Dimitri Van De Ville et al. (2010) introduced a family of elementary singularities that were

point-Holder-regular. These singularities were self-similar and were the Green functions of

fractional derivative operators; i.e., by suitable fractional differentiation, one retrieved a Dirac

function at the exact location of the singularity. They showed that the wavelet coefficients of the

(non-redundant) decomposition could be fitted in a multiscale fashion to retrieve the parameters

of the underlying singularity. They proposed an algorithm based on stepwise parametric fitting

and the feasibility of the approach to recover singular signal representations. [129]
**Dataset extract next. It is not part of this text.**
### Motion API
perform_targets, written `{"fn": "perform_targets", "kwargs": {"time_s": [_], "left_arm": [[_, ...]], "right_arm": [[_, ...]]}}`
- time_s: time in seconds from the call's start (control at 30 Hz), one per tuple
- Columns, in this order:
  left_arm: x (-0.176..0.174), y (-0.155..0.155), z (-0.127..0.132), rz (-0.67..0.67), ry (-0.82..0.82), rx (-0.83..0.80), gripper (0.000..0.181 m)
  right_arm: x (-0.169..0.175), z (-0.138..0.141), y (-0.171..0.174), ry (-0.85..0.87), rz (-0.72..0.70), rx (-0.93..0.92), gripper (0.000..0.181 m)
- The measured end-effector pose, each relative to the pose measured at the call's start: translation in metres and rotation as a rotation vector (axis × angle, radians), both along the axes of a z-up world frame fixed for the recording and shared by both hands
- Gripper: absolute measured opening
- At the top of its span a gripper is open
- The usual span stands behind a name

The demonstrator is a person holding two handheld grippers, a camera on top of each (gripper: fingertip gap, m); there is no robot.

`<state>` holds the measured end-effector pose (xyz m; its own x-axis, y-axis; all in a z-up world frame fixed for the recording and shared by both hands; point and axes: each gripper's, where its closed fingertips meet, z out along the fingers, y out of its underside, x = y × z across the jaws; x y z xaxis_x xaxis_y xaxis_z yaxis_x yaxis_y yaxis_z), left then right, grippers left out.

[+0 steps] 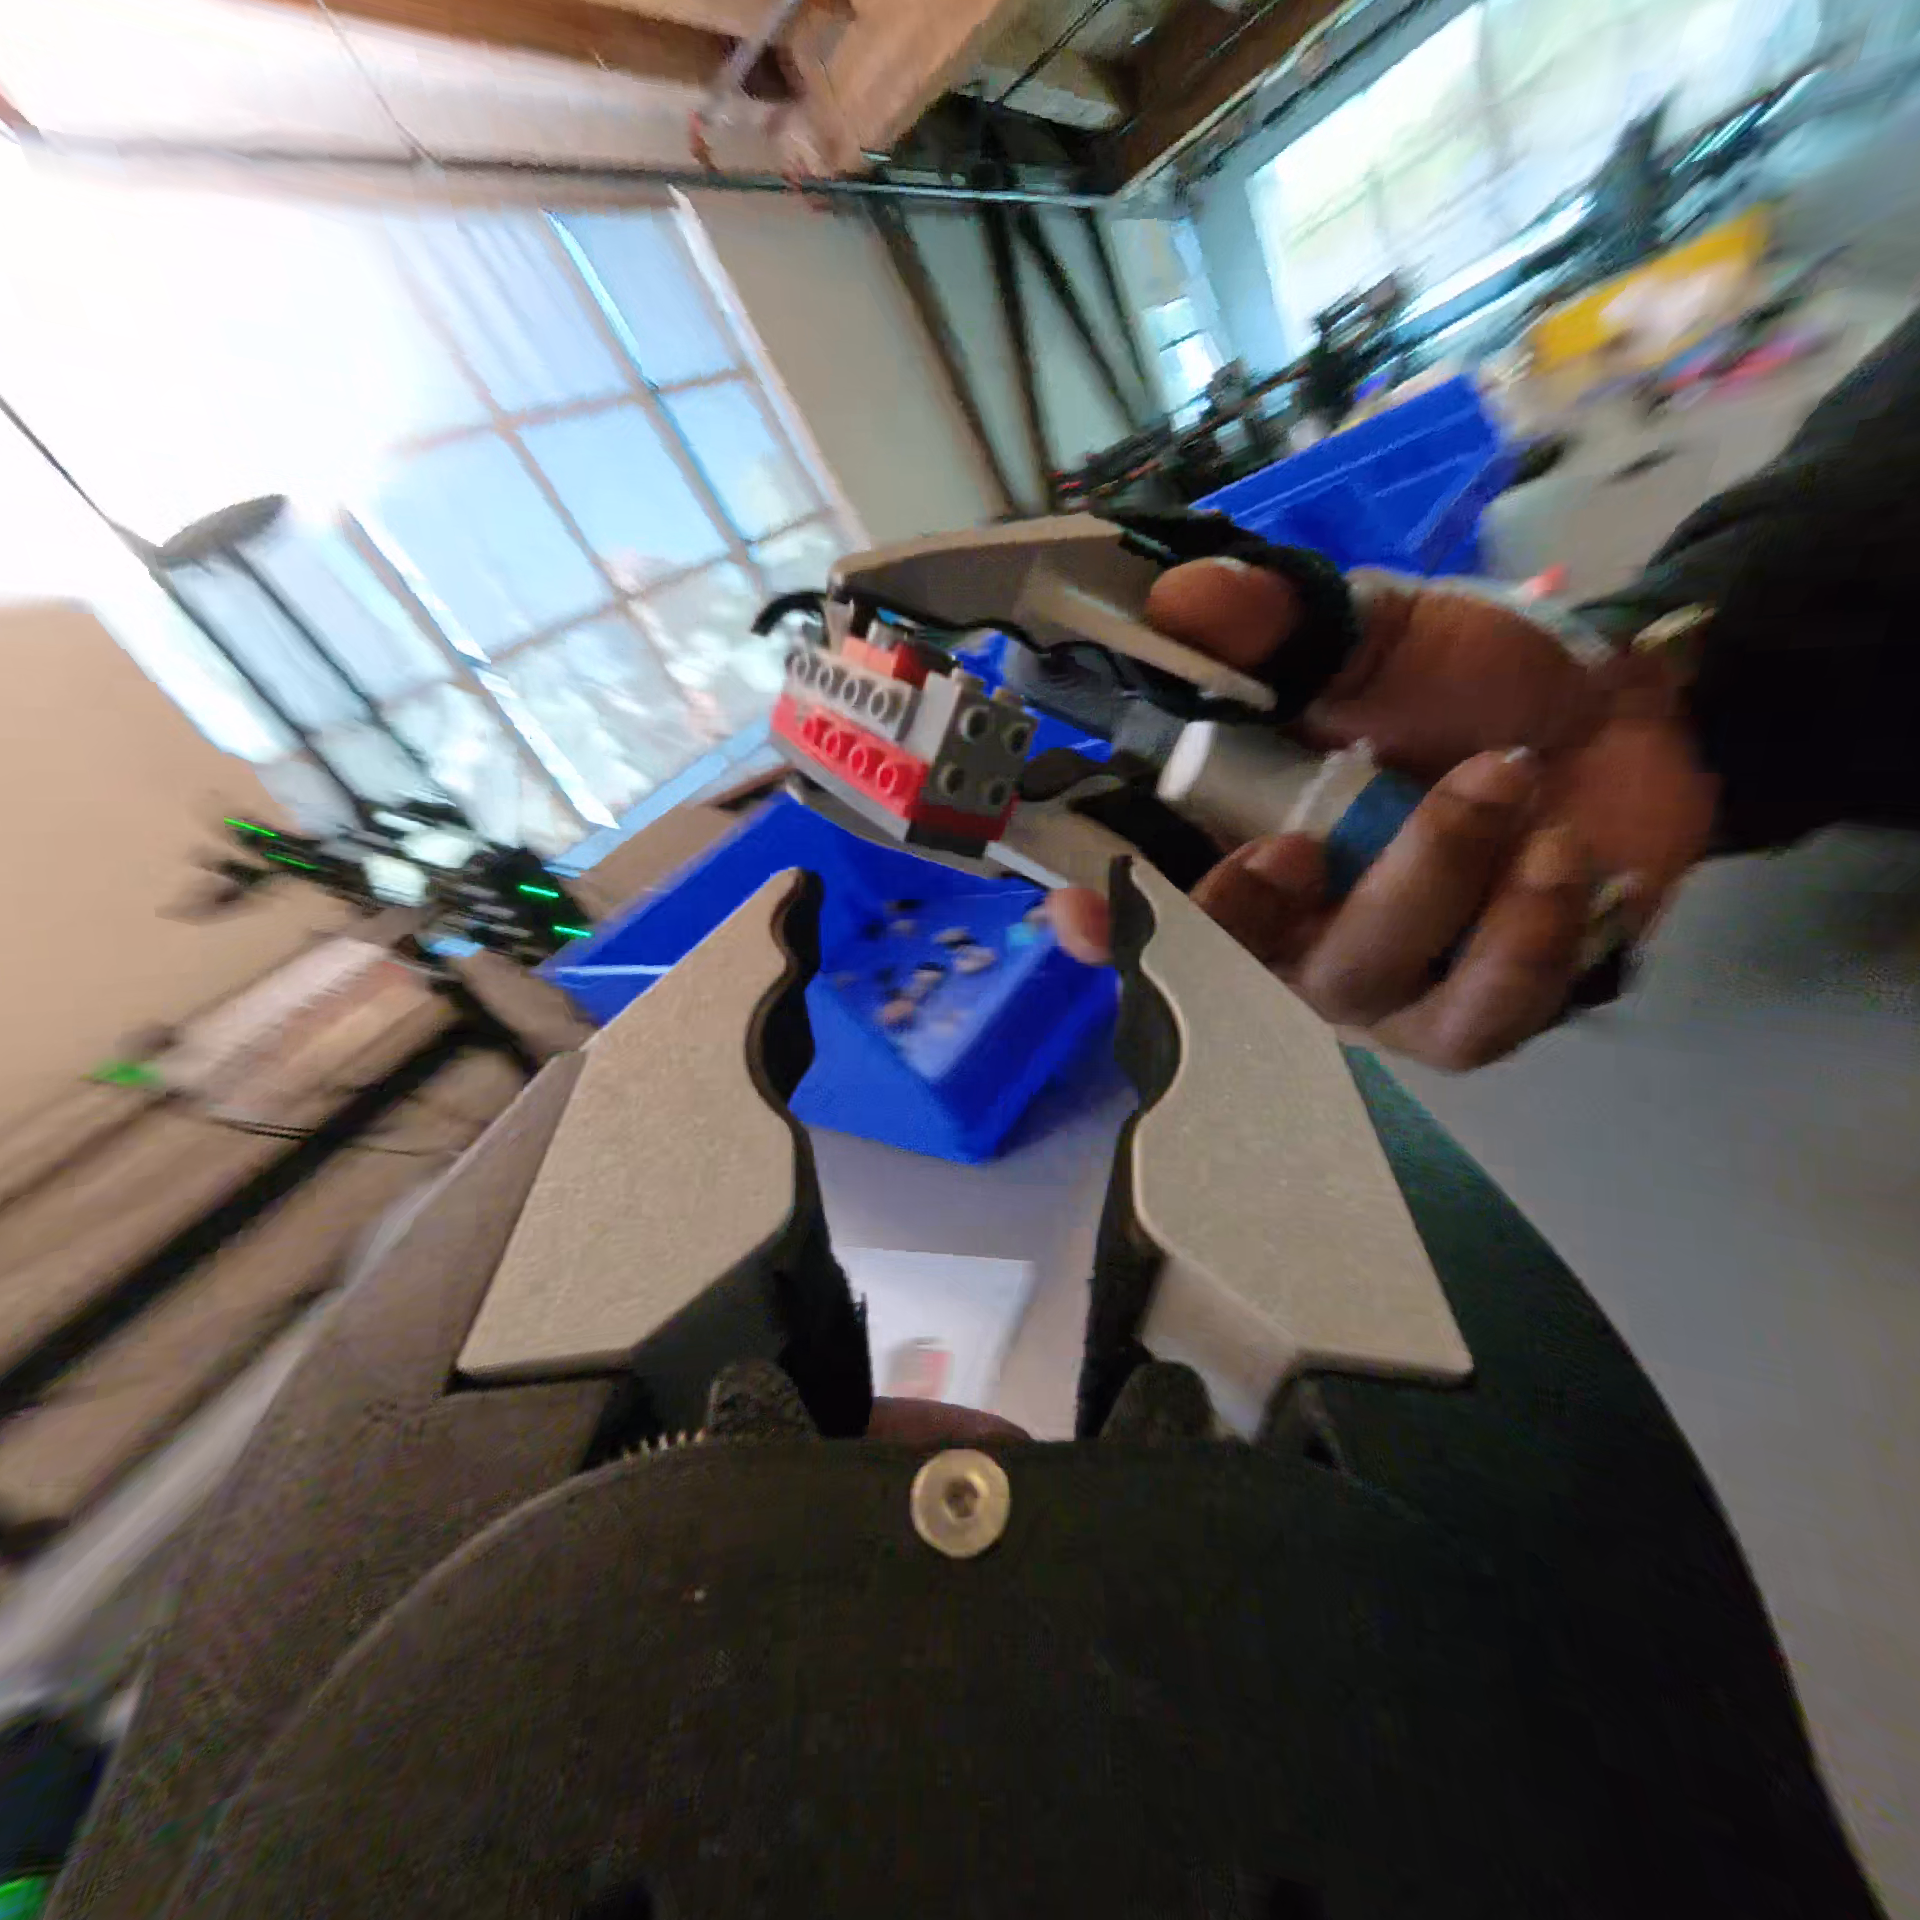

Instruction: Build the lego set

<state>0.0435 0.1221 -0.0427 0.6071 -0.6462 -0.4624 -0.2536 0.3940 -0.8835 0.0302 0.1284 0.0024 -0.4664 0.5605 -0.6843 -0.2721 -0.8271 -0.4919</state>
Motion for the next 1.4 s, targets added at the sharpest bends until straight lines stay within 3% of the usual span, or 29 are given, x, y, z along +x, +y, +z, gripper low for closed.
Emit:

Abdel Rahman et al. (2010), proposed a new approach to filter the ECG signal from noise using

Wavelet Transform. Different ECG signals were used and the method had been evaluated using

MATLAB software. The aim of the paper was to adapt the discrete wavelet transform (DWT) to

enhance the ECG signal. The presented method showed good results when compared to

conventional methods particularly in ECG signal case. This method had better performance than

Donoho’s discrete wavelet thresholding coefficients and FIR filter. [121]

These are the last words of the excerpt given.